A força dos tons

A força dos tons

Acrílica sobre papel de José Mianutti

Tom é uma medida de claro e escuro. Enquanto os outros dois componentes da cor – matiz e intensidade – referem-se à natureza da luz refletida pelo objeto, o tom define quanto dessa luz realmente chega aos nossos olhos. Para se obterem bons desenhos e pinturas é essencial saber como essa quantidade de luz varia de um objeto colorido para outro.

Numa fotografia em preto e branco não há cores – apenas tons, que vão do branco, passando por diferentes intensidades de cinza, até o preto. Apesar disso, tudo aparece  com clareza, pois os tons retratam com precisão a quantidade de luz refletida por cada objeto na fotografia.

Agora imagine como seria pintar usando um conjunto de cores que tivessem todas o mesmo tom. Por mais reais que essas cores fossem, a cena perderia toda a luminosidade, a ponto de tornar-se irreconhecível – como se fosse uma colcha de retalhos coloridos.

É nisso que reside a importância do tom para distinguirmos os objetos e para definirmos de que modo eles se relacionam uns aos outros.
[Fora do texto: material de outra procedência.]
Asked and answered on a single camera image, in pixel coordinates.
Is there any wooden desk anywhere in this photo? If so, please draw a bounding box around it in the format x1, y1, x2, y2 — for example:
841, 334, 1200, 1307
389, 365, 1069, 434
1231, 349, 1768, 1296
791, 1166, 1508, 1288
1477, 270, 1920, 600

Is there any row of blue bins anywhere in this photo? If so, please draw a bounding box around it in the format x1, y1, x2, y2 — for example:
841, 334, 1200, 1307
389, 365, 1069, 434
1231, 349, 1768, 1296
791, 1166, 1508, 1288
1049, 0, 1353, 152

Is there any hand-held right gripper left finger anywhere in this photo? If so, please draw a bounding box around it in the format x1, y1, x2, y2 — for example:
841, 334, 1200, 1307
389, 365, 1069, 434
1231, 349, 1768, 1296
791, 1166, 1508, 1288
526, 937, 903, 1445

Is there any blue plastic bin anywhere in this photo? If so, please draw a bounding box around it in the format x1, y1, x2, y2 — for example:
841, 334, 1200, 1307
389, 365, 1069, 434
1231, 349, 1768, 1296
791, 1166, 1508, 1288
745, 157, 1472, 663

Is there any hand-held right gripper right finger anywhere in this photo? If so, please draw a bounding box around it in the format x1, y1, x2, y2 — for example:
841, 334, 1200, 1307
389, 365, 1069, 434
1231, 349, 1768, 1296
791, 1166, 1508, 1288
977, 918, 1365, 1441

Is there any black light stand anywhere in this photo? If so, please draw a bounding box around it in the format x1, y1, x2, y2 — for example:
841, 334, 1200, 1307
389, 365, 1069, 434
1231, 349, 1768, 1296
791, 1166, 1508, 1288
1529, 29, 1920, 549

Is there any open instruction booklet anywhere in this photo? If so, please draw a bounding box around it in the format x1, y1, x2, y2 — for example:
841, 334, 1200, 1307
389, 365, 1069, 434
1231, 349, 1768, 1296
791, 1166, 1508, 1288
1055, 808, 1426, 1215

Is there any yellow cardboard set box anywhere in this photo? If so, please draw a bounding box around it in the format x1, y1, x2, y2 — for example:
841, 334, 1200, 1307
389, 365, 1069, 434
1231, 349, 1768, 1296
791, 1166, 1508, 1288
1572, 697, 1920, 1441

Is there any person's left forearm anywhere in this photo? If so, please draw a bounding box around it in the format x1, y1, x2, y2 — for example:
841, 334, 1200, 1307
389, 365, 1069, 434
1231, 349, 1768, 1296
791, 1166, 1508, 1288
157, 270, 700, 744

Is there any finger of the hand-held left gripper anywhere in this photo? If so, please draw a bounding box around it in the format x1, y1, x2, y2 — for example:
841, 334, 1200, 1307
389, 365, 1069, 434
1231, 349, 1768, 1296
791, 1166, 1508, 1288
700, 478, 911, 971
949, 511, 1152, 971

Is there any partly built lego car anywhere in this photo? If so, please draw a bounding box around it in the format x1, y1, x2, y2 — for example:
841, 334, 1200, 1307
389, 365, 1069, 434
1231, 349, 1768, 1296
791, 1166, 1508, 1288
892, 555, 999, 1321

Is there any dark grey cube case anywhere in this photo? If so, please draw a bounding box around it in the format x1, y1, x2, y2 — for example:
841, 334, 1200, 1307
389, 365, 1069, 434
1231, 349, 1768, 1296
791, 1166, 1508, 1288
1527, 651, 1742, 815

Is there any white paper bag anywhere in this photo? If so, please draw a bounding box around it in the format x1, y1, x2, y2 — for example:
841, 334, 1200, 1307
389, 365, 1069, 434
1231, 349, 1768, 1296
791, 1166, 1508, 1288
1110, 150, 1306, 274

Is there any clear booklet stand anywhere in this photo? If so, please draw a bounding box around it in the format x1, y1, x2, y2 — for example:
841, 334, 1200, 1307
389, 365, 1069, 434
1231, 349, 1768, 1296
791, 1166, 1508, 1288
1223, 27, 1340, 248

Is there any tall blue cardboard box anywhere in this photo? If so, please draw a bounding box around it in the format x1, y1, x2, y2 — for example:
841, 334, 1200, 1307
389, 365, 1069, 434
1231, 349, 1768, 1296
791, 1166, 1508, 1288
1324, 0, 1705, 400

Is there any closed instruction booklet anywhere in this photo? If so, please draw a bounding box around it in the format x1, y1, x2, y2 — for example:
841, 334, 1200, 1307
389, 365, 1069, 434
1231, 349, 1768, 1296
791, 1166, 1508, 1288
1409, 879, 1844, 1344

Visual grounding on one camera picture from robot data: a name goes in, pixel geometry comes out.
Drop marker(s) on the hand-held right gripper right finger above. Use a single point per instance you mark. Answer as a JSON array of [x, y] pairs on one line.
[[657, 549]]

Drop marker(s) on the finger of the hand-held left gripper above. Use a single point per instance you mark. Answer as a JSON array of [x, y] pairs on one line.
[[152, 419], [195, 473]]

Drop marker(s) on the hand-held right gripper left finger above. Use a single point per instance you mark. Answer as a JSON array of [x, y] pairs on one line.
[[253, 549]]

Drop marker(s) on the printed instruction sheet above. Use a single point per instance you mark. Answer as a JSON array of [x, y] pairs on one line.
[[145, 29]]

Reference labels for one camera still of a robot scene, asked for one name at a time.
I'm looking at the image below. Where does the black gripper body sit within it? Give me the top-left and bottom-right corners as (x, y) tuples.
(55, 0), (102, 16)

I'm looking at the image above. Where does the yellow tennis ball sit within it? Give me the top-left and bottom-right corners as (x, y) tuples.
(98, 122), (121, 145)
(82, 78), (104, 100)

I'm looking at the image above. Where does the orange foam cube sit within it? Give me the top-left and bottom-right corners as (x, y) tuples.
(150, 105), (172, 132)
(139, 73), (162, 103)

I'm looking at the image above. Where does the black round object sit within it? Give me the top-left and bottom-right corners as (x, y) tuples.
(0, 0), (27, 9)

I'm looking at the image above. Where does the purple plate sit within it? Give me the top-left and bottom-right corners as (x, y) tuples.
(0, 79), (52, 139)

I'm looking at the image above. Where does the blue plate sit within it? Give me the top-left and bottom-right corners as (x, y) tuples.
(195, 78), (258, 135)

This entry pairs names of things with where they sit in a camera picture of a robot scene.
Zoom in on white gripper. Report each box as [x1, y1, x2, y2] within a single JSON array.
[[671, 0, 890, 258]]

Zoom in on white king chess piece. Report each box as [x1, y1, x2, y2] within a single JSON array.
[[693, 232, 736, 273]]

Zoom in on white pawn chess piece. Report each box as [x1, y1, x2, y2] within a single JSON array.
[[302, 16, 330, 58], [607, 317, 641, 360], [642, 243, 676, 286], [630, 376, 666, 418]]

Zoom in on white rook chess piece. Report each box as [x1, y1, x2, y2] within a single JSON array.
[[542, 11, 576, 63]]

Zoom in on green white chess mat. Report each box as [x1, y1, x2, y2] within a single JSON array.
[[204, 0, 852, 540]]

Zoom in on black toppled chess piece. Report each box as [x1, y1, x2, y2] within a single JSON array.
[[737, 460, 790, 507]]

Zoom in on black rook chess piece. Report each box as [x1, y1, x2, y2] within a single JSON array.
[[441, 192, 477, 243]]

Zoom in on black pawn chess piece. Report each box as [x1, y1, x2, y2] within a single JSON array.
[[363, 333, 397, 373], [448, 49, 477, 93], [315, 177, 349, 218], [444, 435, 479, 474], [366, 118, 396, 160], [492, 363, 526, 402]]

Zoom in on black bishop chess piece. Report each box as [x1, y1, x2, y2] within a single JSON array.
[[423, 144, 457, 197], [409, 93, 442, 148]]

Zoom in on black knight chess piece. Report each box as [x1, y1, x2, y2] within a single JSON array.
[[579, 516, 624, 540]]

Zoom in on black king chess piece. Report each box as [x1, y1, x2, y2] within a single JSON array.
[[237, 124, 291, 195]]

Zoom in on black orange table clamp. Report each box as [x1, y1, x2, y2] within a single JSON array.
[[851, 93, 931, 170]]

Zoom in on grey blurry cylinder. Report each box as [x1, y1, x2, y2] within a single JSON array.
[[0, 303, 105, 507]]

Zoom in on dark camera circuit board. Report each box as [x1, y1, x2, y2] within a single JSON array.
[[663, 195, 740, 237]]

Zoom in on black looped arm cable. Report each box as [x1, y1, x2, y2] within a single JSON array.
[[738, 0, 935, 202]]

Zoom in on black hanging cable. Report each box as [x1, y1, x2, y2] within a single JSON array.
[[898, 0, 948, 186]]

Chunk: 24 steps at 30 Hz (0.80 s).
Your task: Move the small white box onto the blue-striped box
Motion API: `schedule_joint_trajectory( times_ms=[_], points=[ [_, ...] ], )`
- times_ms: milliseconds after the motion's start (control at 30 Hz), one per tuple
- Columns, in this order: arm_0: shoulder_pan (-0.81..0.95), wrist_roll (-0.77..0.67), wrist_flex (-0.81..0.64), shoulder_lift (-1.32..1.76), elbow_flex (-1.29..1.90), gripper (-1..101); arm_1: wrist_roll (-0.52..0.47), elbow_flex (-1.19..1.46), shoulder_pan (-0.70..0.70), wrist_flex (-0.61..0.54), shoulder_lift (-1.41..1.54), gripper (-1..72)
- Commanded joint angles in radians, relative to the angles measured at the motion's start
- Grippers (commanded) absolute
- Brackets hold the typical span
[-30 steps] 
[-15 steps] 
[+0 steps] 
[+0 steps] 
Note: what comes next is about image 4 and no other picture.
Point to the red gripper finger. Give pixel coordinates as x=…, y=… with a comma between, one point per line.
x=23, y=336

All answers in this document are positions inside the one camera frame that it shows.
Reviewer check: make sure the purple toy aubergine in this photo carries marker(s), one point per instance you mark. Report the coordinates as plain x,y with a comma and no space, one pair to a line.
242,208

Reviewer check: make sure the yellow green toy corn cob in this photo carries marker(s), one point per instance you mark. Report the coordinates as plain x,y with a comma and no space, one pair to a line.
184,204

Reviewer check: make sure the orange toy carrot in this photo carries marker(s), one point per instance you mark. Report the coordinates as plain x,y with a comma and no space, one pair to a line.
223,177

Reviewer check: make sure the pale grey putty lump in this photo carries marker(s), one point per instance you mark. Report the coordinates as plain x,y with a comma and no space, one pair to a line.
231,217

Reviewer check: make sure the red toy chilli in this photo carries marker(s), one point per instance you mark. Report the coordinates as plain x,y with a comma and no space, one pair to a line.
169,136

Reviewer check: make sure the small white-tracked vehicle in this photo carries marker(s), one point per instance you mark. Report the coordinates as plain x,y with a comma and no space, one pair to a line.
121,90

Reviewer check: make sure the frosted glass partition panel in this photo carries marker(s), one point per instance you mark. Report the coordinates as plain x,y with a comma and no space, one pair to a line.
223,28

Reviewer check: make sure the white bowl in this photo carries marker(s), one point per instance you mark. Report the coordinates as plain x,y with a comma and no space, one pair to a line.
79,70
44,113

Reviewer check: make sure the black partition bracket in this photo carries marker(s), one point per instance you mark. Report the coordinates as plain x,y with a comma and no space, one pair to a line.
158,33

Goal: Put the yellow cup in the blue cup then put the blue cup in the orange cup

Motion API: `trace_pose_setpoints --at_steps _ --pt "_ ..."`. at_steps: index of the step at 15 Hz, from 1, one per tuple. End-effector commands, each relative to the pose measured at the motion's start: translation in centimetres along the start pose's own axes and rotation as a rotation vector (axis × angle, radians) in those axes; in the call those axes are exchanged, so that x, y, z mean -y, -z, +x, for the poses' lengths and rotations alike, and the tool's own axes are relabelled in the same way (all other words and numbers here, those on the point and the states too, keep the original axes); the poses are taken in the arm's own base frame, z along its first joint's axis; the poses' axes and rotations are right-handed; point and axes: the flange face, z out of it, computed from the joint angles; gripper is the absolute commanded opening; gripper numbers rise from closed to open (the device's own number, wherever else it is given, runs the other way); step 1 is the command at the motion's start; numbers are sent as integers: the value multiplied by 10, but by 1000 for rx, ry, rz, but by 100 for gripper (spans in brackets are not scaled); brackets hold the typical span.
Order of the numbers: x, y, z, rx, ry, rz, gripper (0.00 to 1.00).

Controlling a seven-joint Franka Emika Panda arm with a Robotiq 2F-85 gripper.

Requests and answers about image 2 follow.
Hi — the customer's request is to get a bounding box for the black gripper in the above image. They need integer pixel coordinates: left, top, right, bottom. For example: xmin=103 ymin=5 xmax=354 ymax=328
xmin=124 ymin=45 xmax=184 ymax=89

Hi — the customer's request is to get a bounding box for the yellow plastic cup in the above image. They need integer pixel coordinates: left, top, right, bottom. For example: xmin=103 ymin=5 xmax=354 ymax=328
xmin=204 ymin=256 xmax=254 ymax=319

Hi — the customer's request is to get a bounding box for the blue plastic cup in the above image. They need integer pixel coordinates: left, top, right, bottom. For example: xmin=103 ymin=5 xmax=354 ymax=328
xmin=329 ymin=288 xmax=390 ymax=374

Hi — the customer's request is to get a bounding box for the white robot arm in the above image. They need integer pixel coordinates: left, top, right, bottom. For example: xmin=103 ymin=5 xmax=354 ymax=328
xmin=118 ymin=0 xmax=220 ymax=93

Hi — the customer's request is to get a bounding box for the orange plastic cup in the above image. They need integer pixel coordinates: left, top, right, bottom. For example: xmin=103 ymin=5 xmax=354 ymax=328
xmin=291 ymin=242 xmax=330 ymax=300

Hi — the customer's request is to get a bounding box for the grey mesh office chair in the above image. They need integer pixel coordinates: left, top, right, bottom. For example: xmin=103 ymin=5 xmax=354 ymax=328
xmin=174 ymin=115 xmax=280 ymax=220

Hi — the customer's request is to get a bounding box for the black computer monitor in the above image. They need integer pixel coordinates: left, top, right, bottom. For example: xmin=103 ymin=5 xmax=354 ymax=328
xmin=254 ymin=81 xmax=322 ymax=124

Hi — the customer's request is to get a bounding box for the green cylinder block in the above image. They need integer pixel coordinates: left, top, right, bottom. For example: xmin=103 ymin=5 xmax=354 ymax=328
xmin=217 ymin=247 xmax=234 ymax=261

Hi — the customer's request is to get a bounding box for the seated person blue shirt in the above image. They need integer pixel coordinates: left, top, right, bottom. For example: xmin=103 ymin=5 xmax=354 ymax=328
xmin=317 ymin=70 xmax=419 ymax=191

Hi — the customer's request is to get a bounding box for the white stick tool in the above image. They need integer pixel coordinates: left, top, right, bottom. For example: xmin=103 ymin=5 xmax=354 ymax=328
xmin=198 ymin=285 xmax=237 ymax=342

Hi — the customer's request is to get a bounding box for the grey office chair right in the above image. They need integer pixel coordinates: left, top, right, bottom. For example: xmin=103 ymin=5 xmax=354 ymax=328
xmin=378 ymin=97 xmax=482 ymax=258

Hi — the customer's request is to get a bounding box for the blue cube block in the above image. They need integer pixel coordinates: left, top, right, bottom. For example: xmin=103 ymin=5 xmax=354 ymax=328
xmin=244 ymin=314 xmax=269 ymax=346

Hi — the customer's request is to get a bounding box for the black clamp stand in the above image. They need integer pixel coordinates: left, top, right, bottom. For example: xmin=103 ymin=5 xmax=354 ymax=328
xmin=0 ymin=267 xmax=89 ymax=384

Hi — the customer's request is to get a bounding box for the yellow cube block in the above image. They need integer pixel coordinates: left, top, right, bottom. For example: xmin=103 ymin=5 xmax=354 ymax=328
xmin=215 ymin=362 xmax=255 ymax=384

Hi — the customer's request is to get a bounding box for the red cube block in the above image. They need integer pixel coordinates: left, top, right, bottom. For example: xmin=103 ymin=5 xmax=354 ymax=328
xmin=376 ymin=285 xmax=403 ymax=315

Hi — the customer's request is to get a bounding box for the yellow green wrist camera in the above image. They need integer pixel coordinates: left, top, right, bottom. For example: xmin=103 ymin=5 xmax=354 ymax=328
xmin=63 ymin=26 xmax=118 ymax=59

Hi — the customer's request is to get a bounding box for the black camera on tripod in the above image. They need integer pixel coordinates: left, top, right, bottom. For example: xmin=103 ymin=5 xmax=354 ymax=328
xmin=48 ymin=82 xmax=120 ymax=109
Acrílica sobre papel de José Mianutti

Na realidade, embora cada cor tenha sua tonalidade própria, esta pode ficar mais clara ou mais escura, dependendo da quantidade de luz que incida sobre ela, assim um prédio de tijolos observado sob a luz intensa do sol pode parecer mais claro do que um de mármore branco na sombra.

Por tudo isso, é impossível a criação de “fórmulas” para os tons. O ideal seria que você fosse capaz de “desligar” a parte do cérebro que identifica as cores, de forma que “visualizasse mentalmente” os objetos, registrando apenas os tons, como um filme em preto e branco.

Embora haja um número quase infinito de tons entre o preto e o branco, a olho nu só é possível distinguir, sem grande esforço, de seis a nove. Na prática, você nem precisa de tantos, pois é possível produzir um desenho ou uma pintura perfeitamente nítidos usando apenas três tons, embora muitos artistas julguem que seis ou sete permitem maior flexibilidade.

Na próxima vez que examinar um objeto, aperte os olhos e olhe novamente: isso ajuda a “filtrar” diferenças de cor, permitindo-lhe enxergar variações de tons.